There are some options you can set via setsockopt(), see man 7 tcp:

    tcp_keepalive_intvl    (default: 75s)
    tcp_fin_timeout        (default: 60s)

(The latter is the amount of time to wait for the final FIN before 
forcing a the socket to close.)

These can be set per-socket.

> 
> The other option is to try to send some data. There are at least two cases
> that can happen here.

This is what I tried. The trouble here is that you have to force the 
thread doing threadWaitWrite to wake up periodically... and how do you 
decide how often? Too often and you're burning CPU doing nothing, too 
seldom and you're letting threads (and by implication 
used-but-really-disconnected-as-far-as-the-OS-is-concerned file 
descriptors) pile up. The overhead of mempcy (avoidance of which is 
sendfile's raison-d'être) is probably much less than the overhead of 
doing all this administration in userspace instead of just letting the 
kernel do its thing.

Even waking up very seldom (~1/s IIRC) incurred a lot of CPU overhead in 
my test case... but I suppose I could give it another try to see if I'd 
made some mistake in my code which caused it to use more CPU than necessary.

> 
>  1. the network cable is unplugged -- this is not an 'error'. The write
> buffer will fill up and it will wait until it can send the data. If the
> write buffer is full, it will either block or return EAGAIN depending on the
> mode. Eventually, after 2 hours, it might give up.

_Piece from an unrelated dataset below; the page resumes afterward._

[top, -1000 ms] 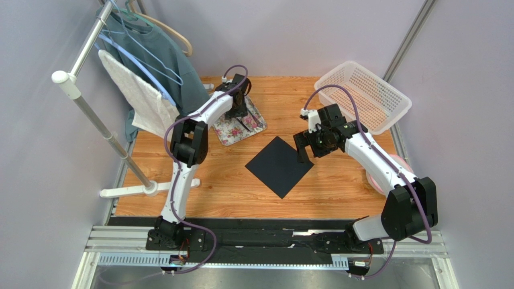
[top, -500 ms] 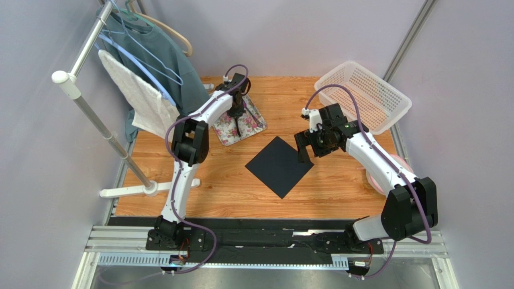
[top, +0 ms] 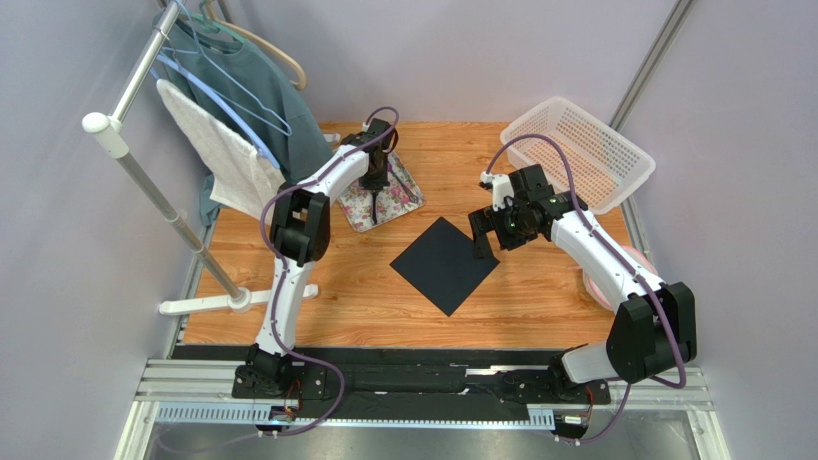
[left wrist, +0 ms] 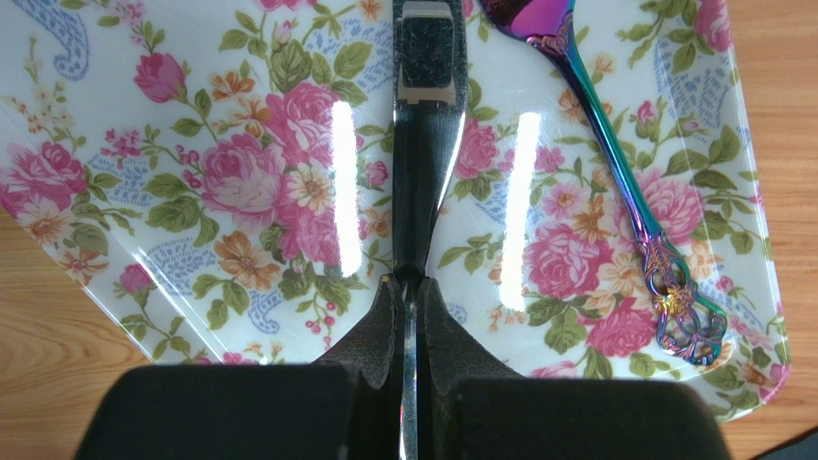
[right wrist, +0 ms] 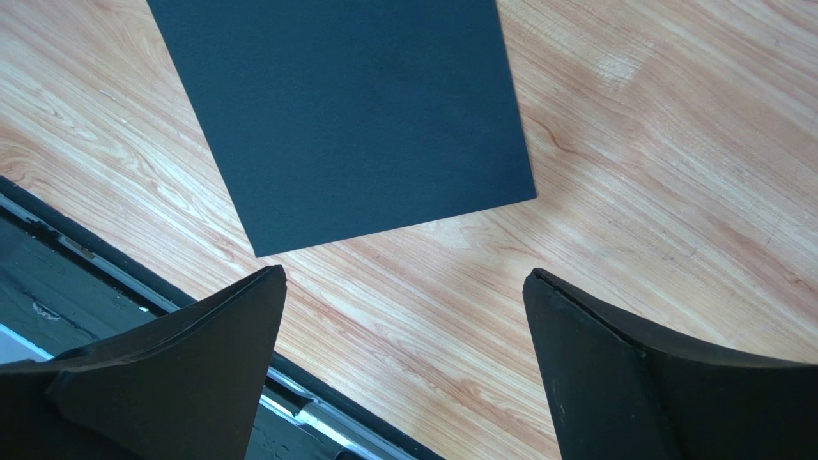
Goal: Place the utensils on the paper napkin and roll it up
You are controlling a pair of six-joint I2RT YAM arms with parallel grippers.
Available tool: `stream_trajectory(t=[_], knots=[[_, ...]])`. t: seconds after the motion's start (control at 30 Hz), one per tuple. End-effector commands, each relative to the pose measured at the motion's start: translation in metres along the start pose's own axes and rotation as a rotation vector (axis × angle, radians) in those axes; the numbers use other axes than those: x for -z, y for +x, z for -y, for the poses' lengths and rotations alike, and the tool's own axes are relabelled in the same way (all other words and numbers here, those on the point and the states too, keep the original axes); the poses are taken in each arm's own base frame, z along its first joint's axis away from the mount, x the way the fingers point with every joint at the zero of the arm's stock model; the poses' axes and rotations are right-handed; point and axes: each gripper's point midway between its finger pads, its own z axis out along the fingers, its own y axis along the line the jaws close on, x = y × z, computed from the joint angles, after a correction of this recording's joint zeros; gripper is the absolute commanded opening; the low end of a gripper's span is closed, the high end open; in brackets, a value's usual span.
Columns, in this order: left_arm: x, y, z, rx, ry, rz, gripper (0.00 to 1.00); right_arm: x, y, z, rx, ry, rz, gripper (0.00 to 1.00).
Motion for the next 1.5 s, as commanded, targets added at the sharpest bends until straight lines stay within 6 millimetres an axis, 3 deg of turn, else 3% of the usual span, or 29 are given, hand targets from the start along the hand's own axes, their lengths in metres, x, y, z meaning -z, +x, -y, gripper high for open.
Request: stream_trajectory(t=[0.0, 0.17, 0.43, 0.5, 0.6, 0.63, 0.7, 0.73, 0.8, 0.93, 1.07, 1.1, 1.3, 1.4, 1.47], knots=[[0.039, -0.007, 0.004, -0.026, 0.05, 0.007, 0.0, 0.007, -0.011, -0.004, 0.008, -0.018, 0.035, 0.99], [0.069, -0.026, 0.006, -0.021, 0.06, 0.083, 0.0, 0.007, -0.011, -0.004, 0.002, -0.021, 0.034, 0.99], [0.09, -0.01, 0.016, 0.041, 0.105, 0.04, 0.0, 0.006, -0.008, -0.001, -0.036, -0.027, 0.035, 0.97], [0.1, -0.007, 0.021, 0.068, 0.137, 0.034, 0.0, 0.001, -0.004, -0.001, -0.065, -0.043, 0.039, 0.9], [0.111, 0.001, 0.029, 0.085, 0.168, 0.016, 0.0, -0.01, 0.002, -0.007, -0.098, -0.086, 0.041, 0.69], [0.117, 0.005, 0.032, 0.084, 0.178, 0.014, 0.0, -0.012, 0.003, -0.009, -0.104, -0.097, 0.042, 0.56], [0.119, 0.013, 0.035, 0.089, 0.187, -0.004, 0.0, -0.022, 0.006, -0.008, -0.129, -0.1, 0.038, 0.43], [0.12, 0.016, 0.036, 0.087, 0.191, -0.008, 0.0, -0.026, 0.007, -0.006, -0.135, -0.091, 0.035, 0.31], [0.123, 0.024, 0.036, 0.092, 0.184, -0.016, 0.0, -0.038, 0.011, 0.003, -0.152, -0.061, 0.018, 0.23], [0.11, 0.026, 0.029, 0.045, 0.138, -0.017, 0.0, -0.047, 0.014, 0.007, -0.18, -0.044, -0.002, 0.23], [0.089, 0.027, 0.024, -0.016, 0.079, -0.034, 0.14, -0.058, 0.017, 0.013, -0.176, -0.032, -0.001, 0.25], [0.086, 0.026, 0.023, -0.02, 0.074, -0.03, 0.25, -0.061, 0.02, 0.013, -0.182, -0.032, -0.013, 0.25], [0.073, 0.018, 0.032, -0.015, 0.096, 0.0, 0.54, -0.079, 0.041, 0.018, -0.211, -0.029, -0.073, 0.25], [0.071, 0.013, 0.034, -0.002, 0.099, 0.02, 0.66, -0.086, 0.046, 0.019, -0.221, -0.03, -0.102, 0.24], [0.067, 0.011, 0.035, 0.002, 0.097, 0.022, 0.66, -0.088, 0.048, 0.019, -0.227, -0.028, -0.113, 0.23]])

I believe the socket is actually in non-blocking mode in my application. 
  I'm not putting it into non-blocking mode, so I'm guessing that the 
"accept" call is doing that -- or maybe it's just the default behavior 
of accept() on Linux. Converting a socket to a Handle (which is what the 
portable sendfile does) automatically puts it into blocking mode.

Actually, I think this whole issue could be avoided if the socket could 
just be forced into blocking mode. In that case, there would be no need 
to call threadWaitWrite: The native sendfile() call could never return 
EAGAIN (it would block instead), and so there'd be no need to call 
threadWaitWrite to avoid busy-waiting.

>  2. the remote client has terminated the connection as far as it is
> concerned but not notified the server -- when you try to send data it will
> reject it, and send/write/sendfile/etc will raise sigPIPE.
> 
> Looking at your debug output, we are seeing the sigPIPE / Broken Pipe error
> most of the time. But then there is the case where we get stuck on the
> threadWaitWrite.
> 
> threadWaitWrite is ultimately implemented by passing the file descriptor to
> the list of write descriptors in a call to select(). It seems, however, that
> select() is not waking up just because calling write() on a file descriptor
> *would* cause sigPIPE.

That's what I expect select() with an "errfd" FDSET would do.

> 
> The easiest way to confirm this case is probably to write a small, pure C
> program and see what really happens.
> 
> If this is the case, then it means the only way to tell if the client has
> abruptly dropped the connection is to actually try sending the data and see
> if the sending function calls sigPIPE. And that means doing some sort of
> polling/timeout?

Correct, but the trouble is deciding how often to poll and/or how long 
the timeout should be.

I don't see any easy answer to that. That's why my suggested "solution" 
is to simply punt it to the OS (by using portable mode) and suck up the 
extra overhead of the portable solution. Hopefully the new GHC I/O 
manager will make it possible to have a proper solution.

> 
> I do not have a good explanation as to why the portable version does not
> fail. Except maybe it is just so slow that it does not ever fill up the
> buffer, and hence does not get stuck in threadWaitWrite?

The portable version doesn't call threadWaitWrite. It simply turns the 
Socket into a handle (which causes it to become blocking)  and so the 
kernel is tasked with handling all the gritty details.

> 
> Any way, the fundamental question is:
> 
>  When your write buffer is full, and you call select() on that file
> descriptor, will select() return in the case where calling write() again
> would raise sigPIPE?
> 

I believe so, *if* you give it the FD in the exceptfds FD_SET parameter. 
Let's face it, any other behavior doesn't make any sense since it's the 
equivalent of forcing all timeout handling onto the user, just like 
threadWaitWrite currently does. I've written my fair share of networking 
code in various languages (including C/C++) and I've never seen this 
problem of "missing wakeups" before.

Cheers,